Tired and now in immense pain as if suffering from chemically induced meningitis, I lay in the hot, overcrowded ward with a splitting headache. It hurt to breathe and I couldn’t pee so I had to have a catheter. With a cloth over my eyes and my head ready to explode, I lay there as the nurses’ hand-washing routine ground into my consciousness. It was in the days before disinfectant hand gel and every few minutes one of them would walk over to the sink beside my bed, turn on the squeaking tap, wash her hands and pull out a paper towel. Rustle, rustle … I’d then hear the click as she stamped on the bin and the thud of paper as the screwed-up towel landed inside. During this time, Andrew would come and go; he was mixing caring for me, his full-time work and dashing back home to look after Jet, traversing London all the time.

Mum came to visit and gave me two new nightdresses. One was crisp Broderie Anglaise, the other a comfy long T-shirt. She also brought books and magazines, sitting beside me to read. Company was what I needed as much as anything else.

Towards the end of my week on the ward, on one particularly hot afternoon I sensed someone sitting on the bed. I can’t emphasise enough how much I felt this presence. It was before the drugs took effect and I couldn’t open my eyes because of the pain; I remember a gorgeous smell of gardenias, as if a nurse wearing perfume was sitting right beside me. I must have said something.

‘Who are you talking to?’ asked the on-duty nurse.

‘The nurse sitting on my bed,’ I replied.

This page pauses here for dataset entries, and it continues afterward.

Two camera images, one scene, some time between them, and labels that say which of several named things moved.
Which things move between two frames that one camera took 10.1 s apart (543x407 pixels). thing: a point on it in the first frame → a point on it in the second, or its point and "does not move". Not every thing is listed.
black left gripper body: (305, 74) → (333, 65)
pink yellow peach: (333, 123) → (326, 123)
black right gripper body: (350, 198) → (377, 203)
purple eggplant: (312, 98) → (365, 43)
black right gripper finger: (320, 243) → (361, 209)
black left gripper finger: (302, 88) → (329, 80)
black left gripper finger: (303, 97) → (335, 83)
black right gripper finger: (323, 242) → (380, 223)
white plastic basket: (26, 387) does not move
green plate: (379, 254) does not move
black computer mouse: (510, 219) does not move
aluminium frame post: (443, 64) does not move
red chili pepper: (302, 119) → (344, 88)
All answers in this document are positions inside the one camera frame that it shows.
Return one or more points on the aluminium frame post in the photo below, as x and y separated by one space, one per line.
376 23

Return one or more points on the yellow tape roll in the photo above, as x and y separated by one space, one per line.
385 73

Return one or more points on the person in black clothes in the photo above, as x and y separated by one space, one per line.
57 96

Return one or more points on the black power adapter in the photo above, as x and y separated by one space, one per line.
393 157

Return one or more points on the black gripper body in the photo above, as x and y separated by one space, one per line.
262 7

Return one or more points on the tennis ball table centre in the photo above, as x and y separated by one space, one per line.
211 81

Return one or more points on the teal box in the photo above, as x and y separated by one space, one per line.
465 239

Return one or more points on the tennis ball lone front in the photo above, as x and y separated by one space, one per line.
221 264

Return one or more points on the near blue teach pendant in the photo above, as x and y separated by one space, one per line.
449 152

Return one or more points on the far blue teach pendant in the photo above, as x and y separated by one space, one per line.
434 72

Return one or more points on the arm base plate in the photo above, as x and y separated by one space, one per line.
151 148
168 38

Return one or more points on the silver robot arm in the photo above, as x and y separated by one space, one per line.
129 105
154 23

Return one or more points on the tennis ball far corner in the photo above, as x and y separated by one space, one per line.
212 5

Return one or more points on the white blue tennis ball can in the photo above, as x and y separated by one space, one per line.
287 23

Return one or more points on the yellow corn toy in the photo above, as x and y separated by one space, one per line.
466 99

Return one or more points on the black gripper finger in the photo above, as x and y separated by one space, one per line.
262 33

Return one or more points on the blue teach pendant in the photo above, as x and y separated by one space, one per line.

‘There’s no one here apart from me and I haven’t sat on your bed,’ she told me.

For me, this was proof of my faith and it brought immense comfort.

After seven days of waiting and six sleepless nights spent tossing and turning, I woke to learn that I would be seeing the consultant on that morning’s ward round (Andrew was at work and couldn’t be there with me).

I sat up in my bed. It was far too early, of course – you never know when they will arrive nor from which end of the ward they start. Up until then I had only dealt with the Registrar. This time I was to meet my consultant. As usual the entourage arrived: the line-up included the Charge Nurse (why do they always look so deferential and play up to the pomposity of consultants?), multiple medical students, house officers and the Registrar. The beds were so close together due to overcrowding that you could put your hand out and hold the hand of a fellow patient in a neighbouring bed. Even with the flimsy curtains closed, privacy was impossible.

I heard the Registrar tell the lady next door they were moving her to a hospice. She had an inoperable brain tumour, which put things into perspective.

Doing my best to ignore the banging in my head and the nausea, I tried to sit upright.

‘Good morning,’ said the Registrar. ‘Sally, do you mind if my medical student here does a brief examination?’

‘No,’ I insisted. ‘That’s fine.’

First, he got the student to look at me and asked me not to give any clues as to my condition. The student discovered the numbness ran in a spiral pattern down my back. Following this, the consultant then told the student, ‘That’s how you can assess how truthful a patient is being – they don’t know about the spiral effect.’

Great. Someone believes me , I thought.

Then the consultant – a portly, elderly gentleman in a bow tie and half-moon glasses – stepped forward. They all tried to crowd round him but there wasn’t enough room and so a couple of hapless students (the type who get into med school because they’re brilliant but don’t realise patients are people) tried to squeeze in around the curtain, leaving it gaping to the world.

I hadn’t realised I was being examined by the consultant until I suddenly found that he was addressing me.

‘… So, having ruled out various other diseases, sarcoidosis and tumours, what we’re looking at is Multiple Sclerosis, hopefully of the relapse-remitting kind.’

I looked up to a sea of faces.

‘We will discharge you for now but you will have a recall for an MRI scan that will give us final confirmation and see if you have had any other attacks in the past.’